My feeling on the question is that it's not possible, since the finiteness of the list you have to pass precludes that.
I suppose one way to accomplish the same thing would be to loop through the test corpus and pop words where word.isdigit()
is true to a set/list that I can then union with ENGLISH_STOP_WORDS
(see previous answer), but I'd rather be lazy and pass something simpler to the stop_words
parameter.
Instead of extending the stopword list, you can implement this as a custom preprocessor
for the CountVectorizer
. Below is a simple version of this shown in bpython
.
>>> import re
>>> cv = CountVectorizer(preprocessor=lambda x: re.sub(r'(\d[\d\.])+', 'NUM', x.lower()))

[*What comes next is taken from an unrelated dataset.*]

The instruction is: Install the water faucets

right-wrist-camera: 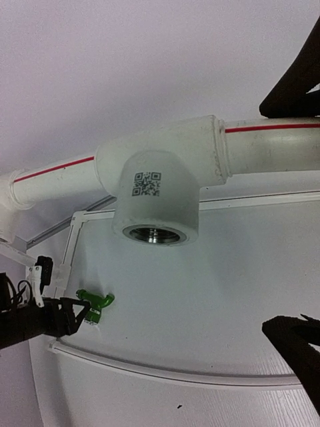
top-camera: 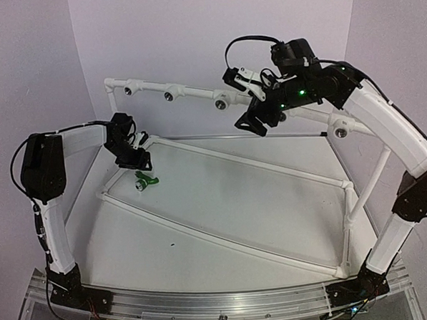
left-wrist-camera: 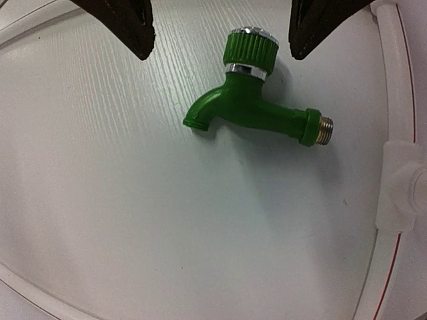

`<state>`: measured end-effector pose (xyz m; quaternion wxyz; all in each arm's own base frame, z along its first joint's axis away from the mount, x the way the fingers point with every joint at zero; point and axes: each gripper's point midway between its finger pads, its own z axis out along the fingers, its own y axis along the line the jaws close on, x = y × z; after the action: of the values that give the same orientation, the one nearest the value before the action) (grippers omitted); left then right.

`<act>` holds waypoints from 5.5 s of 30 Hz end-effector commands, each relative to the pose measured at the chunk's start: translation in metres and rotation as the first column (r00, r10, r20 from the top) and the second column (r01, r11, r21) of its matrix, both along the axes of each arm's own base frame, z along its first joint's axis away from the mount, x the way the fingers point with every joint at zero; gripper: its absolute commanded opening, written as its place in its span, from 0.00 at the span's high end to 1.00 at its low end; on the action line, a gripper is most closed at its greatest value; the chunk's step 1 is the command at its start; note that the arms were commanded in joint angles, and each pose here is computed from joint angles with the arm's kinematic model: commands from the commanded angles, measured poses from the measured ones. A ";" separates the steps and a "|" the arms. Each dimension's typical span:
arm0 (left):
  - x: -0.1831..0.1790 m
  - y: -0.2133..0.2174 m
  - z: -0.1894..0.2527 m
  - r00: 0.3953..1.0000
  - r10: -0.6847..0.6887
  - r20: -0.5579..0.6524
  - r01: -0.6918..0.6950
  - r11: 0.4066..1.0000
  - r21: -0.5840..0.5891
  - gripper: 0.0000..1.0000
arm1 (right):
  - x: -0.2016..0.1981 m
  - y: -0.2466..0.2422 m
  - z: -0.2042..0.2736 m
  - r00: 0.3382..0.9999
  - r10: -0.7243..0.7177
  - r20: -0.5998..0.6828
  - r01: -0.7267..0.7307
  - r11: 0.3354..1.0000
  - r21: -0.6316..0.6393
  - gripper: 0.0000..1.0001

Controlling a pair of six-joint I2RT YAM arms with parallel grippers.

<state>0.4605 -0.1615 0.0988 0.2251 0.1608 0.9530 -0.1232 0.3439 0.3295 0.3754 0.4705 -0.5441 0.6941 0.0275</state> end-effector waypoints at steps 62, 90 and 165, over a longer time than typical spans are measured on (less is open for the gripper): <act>-0.344 -0.087 0.369 0.725 -0.608 0.322 0.501 0.146 -0.853 0.98 | -0.150 0.156 0.069 0.751 0.612 0.248 -0.660 0.686 0.307 0.34; -0.344 -0.110 0.360 0.670 -0.662 0.336 0.510 0.082 -0.856 0.96 | -0.159 0.181 0.061 0.711 0.636 0.301 -0.703 0.653 0.281 0.79; -0.223 -0.107 0.268 0.949 -0.274 0.156 0.310 0.726 -0.614 1.00 | -0.121 0.132 0.013 0.937 0.348 -0.035 -0.338 0.926 0.170 0.09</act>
<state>0.1982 -0.2945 0.3306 0.1794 0.3046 0.8200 -0.4501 0.2171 0.4832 0.3244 0.3988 -0.6537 0.6087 0.2074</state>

>>> cv.fit(['This is sentence.', 'This is a second sentence.', '12 dogs eat candy', '1 2 3 45'])
CountVectorizer(analyzer=u'word', binary=False, decode_error=u'strict',
dtype=<type 'numpy.int64'>, encoding=u'utf-8', input=u'content',
lowercase=True, max_df=1.0, max_features=None, min_df=1,
ngram_range=(1, 1),
preprocessor=<function <lambda> at 0x109bbcb18>, stop_words=None,
strip_accents=None, token_pattern=u'(?u)\\b\\w\\w+\\b',
tokenizer=None, vocabulary=None)
>>> cv.vocabulary_
{u'sentence': 6, u'this': 7, u'is': 4, u'candy': 1, u'dogs': 2, u'second': 5, u'NUM': 0, u'eat': 3}
Precompiling the regexp would likely give some speedup over a large number of samples.